Para o deputado que lidera a bancada bolsonarista na Casa, porém, a punição sugerida pelos pares ao psolista é exagerada e deveria ser substituída por uma suspensão. Caso a cassação avance, alega Sóstenes, a Câmara estará cometendo um erro. A posição, diz, é pessoal e não reflete o entendimento dos deputados do partido de Valdemar Costa Neto e Jair Bolsonaro.

“Pessoalmente, acredito que cassação deveria ser para casos graves como corrupção ou o da Flordelis, por exemplo. Acredito que uma punição de seis meses de suspensão, no caso de Glauber Braga, estaria de bom tamanho”, afirmou o líder do PL ao site.

“Já conversei com deputados, Arthur Lira entre eles, sobre o caso de Glauber Braga. Sempre disse que a Câmara errou ao cassar Daniel Silveira lá atrás. E, agora, acho que pode cometer o mesmo erro”, relatou Sóstenes. “Contudo, como líder do PL, não posso destoar da posição da bancada do partido, que se mostra favorável à cassação.

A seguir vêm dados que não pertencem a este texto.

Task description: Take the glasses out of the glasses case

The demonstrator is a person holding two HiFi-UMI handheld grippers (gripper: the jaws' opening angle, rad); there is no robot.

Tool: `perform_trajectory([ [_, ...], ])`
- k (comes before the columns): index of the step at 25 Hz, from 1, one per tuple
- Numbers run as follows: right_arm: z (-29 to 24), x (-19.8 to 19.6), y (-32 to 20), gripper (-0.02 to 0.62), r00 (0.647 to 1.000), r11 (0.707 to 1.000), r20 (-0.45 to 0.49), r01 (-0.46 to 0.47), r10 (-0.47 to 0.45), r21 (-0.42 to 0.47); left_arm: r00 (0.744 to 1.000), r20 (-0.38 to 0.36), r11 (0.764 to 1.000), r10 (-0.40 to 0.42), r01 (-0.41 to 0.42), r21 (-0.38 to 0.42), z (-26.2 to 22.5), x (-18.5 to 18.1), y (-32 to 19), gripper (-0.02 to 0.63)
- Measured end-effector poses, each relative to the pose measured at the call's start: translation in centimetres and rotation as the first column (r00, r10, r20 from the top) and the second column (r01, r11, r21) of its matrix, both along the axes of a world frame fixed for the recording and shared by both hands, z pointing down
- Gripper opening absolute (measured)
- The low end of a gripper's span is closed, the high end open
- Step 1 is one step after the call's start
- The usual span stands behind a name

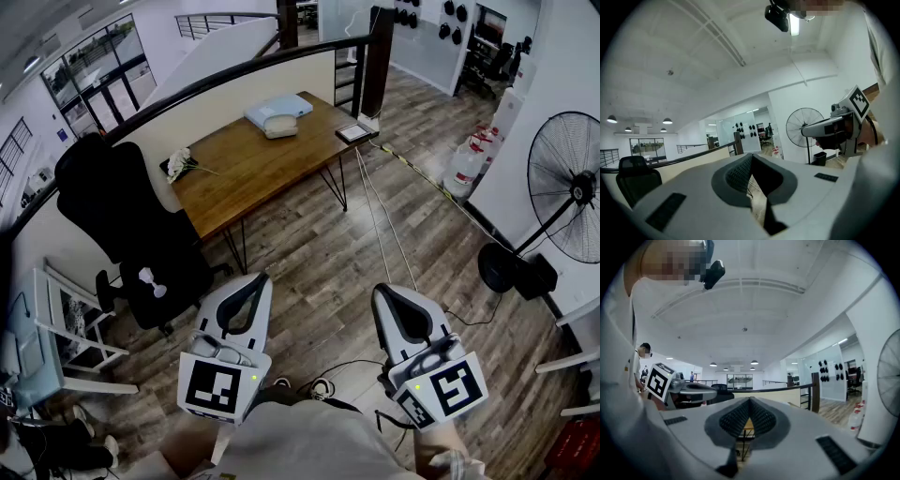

Vou acompanhar a posição da bancada [na votação]”, concluiu.

Glauber corre o risco de ser cassado por supostamente quebrar o decoro parlamentar ao expulsar um membro do MBL, aos empurrões, da Câmara. O ativista da extrema-direita estava na Casa de Leis, segundo Glauber, para hostilizar deputados. O psolista acredita, porém, que está sendo vítima de uma perseguição política após denunciar a participação de Arthur Lira (PP) no chamado orçamento secreto.

No Conselho de Ética, o processo foi relatado por Paulo Magalhães (MDB), que já foi flagrado em episódios de agressão na Câmara, mas teve seu mandato poupado. A decisão de pautar o relatório no plenário cabe ao presidente da Câmara, deputado Hugo Motta (Republicanos).